ABARES has used ten climatic projections to assess future crop diversity and farm profits across the state. The projections show that increasing temperatures and decreasing rainfall will significantly reduce wheat yields, while improved soil health and fewer pests will partially offset these effects. It is important that farmers continue to develop new crop varieties, which will improve their ability to cope with climate change and provide high-quality food. These new varieties will also reduce the need for chemical inputs that are expensive, pump carbon dioxide into the atmosphere and are harmful to the environment.
5. Pests
Climate change affects crop diversity through its impact on agronomic characteristics and plant diseases. It also increases the likelihood of a pathogen or pest attack by increasing the degree of uniformity of susceptible traits, the extent of cultivation of the crop and the environmental conditions that favour its multiplication. This effect is heightened when the crop is of high yield potential.
The rate of climate change is faster than in the geological past and will continue to accelerate. Average surface air temperatures on land and in the ocean have already risen by over 0.7 degC since 1910, and will continue to rise (CSIRO 2011).
Increased average temperature leads to shorter growing seasons and more droughts. It also reduces the availability of water to crops because of reduced rainfall and increased evaporation.
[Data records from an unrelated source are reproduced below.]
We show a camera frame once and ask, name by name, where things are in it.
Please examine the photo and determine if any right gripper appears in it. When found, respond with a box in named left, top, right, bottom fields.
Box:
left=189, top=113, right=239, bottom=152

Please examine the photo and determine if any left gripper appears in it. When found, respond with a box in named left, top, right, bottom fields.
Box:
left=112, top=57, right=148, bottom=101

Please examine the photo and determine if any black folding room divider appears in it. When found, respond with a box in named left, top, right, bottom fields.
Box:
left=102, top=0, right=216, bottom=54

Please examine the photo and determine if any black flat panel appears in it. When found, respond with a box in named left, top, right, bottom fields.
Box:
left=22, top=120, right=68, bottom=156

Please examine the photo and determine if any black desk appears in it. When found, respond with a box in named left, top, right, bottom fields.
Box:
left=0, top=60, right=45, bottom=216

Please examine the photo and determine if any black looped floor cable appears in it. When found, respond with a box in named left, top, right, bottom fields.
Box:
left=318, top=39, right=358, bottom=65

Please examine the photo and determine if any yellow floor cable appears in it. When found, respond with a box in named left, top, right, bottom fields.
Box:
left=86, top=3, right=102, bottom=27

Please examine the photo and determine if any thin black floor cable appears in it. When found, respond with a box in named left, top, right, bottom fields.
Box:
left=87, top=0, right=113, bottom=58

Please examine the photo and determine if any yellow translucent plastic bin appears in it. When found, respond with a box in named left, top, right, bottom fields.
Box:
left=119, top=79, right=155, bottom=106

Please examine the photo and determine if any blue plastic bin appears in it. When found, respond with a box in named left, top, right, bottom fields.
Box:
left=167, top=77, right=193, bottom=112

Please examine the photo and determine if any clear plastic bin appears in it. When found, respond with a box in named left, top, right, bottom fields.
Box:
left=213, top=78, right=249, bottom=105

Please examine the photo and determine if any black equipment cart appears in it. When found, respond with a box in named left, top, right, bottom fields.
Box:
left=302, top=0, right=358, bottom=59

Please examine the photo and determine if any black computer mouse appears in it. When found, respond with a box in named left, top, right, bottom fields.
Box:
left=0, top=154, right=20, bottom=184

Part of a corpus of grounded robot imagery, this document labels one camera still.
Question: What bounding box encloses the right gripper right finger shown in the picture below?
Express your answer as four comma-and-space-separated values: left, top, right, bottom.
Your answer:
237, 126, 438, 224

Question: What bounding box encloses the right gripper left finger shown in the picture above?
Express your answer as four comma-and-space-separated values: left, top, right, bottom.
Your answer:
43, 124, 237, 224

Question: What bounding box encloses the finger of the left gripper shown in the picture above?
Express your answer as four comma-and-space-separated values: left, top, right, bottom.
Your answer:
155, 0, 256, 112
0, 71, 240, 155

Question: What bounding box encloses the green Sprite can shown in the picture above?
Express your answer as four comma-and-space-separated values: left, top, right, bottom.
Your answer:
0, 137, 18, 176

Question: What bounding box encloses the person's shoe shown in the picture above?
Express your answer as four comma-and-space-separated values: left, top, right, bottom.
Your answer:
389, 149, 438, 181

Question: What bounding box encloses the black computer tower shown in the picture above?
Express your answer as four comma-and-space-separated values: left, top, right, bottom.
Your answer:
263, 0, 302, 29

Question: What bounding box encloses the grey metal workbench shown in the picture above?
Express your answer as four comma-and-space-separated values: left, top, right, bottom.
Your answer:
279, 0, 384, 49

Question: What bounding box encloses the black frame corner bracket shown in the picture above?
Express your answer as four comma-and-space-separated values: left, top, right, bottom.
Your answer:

This reduces crop yields. Climate change will also alter soil nitrogen availability and plant defence mechanisms, which makes them more vulnerable to herbivore insect infestations.
Research has found that agronomic practices can mitigate the impact of climate change on crops. This includes using crop rotations to reduce biotic stress, modified tillage systems for soil conservation and control of weeds, and integrated pest management. These practices can also include the use of cultivars with improved resistance to disease and insect pests.
Interviews with 30 farmers were conducted in two South Australian regions – the Eyre Peninsula and Yorke Peninsula. The number of interviews was limited to avoid data saturation, where no new themes or information are generated during the interview process (Lobell et al. 2015). Interviews were taped and transcribed, and analysed using thematic analysis.